[TASK BRIEF]
A full, word-for-word copy of the listing below is needed; leave the images out of it.

[COLLECTED DATA]
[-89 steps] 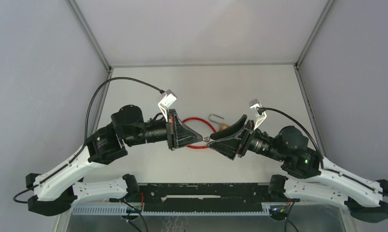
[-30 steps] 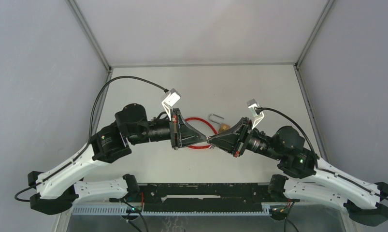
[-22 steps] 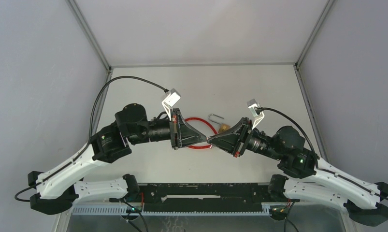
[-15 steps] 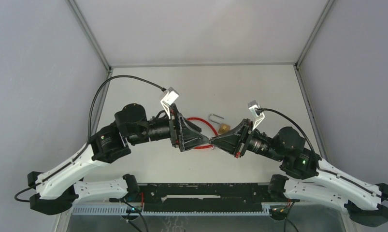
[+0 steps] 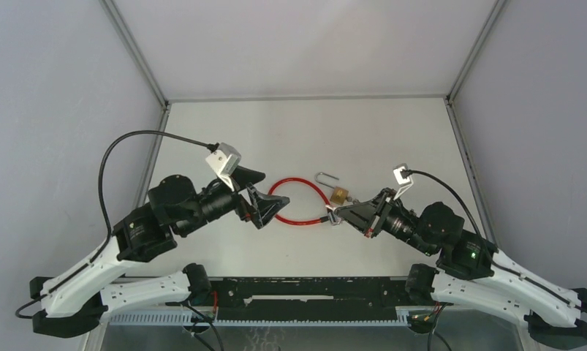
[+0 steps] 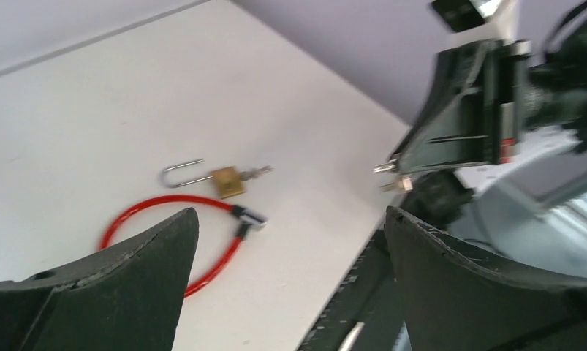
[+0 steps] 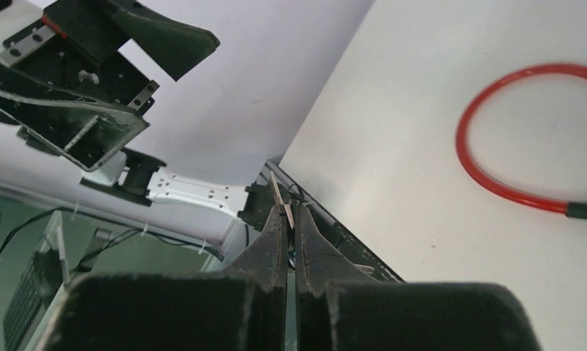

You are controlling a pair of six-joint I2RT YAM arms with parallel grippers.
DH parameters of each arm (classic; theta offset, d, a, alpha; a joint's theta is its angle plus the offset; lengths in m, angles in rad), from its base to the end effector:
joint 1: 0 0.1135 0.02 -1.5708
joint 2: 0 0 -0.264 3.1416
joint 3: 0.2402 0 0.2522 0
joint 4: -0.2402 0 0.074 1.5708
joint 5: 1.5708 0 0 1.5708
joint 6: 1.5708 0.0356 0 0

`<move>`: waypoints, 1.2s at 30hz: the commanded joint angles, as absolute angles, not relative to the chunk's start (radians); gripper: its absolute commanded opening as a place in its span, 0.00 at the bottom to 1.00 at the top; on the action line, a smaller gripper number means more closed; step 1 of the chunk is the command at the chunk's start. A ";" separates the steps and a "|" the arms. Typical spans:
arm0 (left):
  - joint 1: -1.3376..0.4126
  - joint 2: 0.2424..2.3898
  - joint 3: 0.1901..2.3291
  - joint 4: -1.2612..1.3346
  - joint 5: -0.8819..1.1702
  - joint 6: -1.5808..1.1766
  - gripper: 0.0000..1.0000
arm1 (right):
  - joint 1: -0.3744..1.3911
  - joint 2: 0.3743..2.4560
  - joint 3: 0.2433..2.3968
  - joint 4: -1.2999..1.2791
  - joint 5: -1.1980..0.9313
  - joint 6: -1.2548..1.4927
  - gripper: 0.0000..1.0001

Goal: Unlock with the key

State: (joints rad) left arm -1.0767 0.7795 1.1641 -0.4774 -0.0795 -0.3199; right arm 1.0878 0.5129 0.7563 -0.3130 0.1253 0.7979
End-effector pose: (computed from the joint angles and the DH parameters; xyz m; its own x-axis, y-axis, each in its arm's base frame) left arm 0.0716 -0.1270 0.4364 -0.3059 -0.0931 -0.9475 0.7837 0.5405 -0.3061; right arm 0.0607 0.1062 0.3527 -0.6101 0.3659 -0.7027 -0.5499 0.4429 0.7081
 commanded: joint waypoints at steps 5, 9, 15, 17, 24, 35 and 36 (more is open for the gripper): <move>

[SOLUTION TO THIS EXERCISE]
[-89 steps] 
[-30 steps] 
[-22 steps] 
[-15 steps] 
[+0 steps] 
[+0 steps] 
[+0 steps] 

You are controlling a pair of six-joint I2RT YAM arms with parallel grippers.
DH parameters of each arm (classic; theta offset, d, a, alpha; a joint's theta is its angle plus the offset; lengths in m, angles in rad), from its base to the end effector:
joint 1: 0 0.1135 0.02 -1.5708
joint 2: 0 0 -0.264 3.1416
joint 3: 0.2402 0 0.2522 0
joint 4: -0.2402 0 0.074 1.5708
joint 5: 1.5708 0 0 1.5708
joint 6: 1.5708 0.0356 0 0

`<move>`: waypoints, 1.2s at 30hz: the commanded joint angles, as absolute angles, not relative to the chunk's start (radians); gripper: its absolute commanded opening as a place in its span, 0.00 at the bottom to 1.00 at the top; on the action line, a smaller gripper number means more closed; step 1 of the chunk is the command at the chunk's start. A ";" separates the steps and a "|" the arms. Typical spans:
arm0 (left):
  - joint 1: -1.3376..0.4126
  - joint 2: 0.2424..2.3898
  - joint 3: 0.1901..2.3291
  - joint 4: -1.2612..1.3346
  - joint 5: -0.8819..1.1702
  - joint 6: -1.5808..1.1766
  - gripper: 0.0000..1.0000
arm1 (right):
  - joint 1: -0.3744..1.3911
  - joint 2: 0.3743..2.4560
  - joint 3: 0.2433..2.3968
  - joint 4: -1.2999..1.2791
  - joint 5: -1.1980..0.9313
  - joint 6: -1.2548..1.4927
  - gripper: 0.0000..1.0001

Goal: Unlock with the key

State: (joints rad) left arm -1.0767 0.7795 1.1641 -0.4774 -0.0795 -0.3199; right arm 1.0878 0.5129 0.7563 -0.3130 0.1253 0.7979
End-effector pose: (computed from the joint angles and the DH parameters; xyz m; its own x-axis, y-axis, each in its arm's base frame) left arm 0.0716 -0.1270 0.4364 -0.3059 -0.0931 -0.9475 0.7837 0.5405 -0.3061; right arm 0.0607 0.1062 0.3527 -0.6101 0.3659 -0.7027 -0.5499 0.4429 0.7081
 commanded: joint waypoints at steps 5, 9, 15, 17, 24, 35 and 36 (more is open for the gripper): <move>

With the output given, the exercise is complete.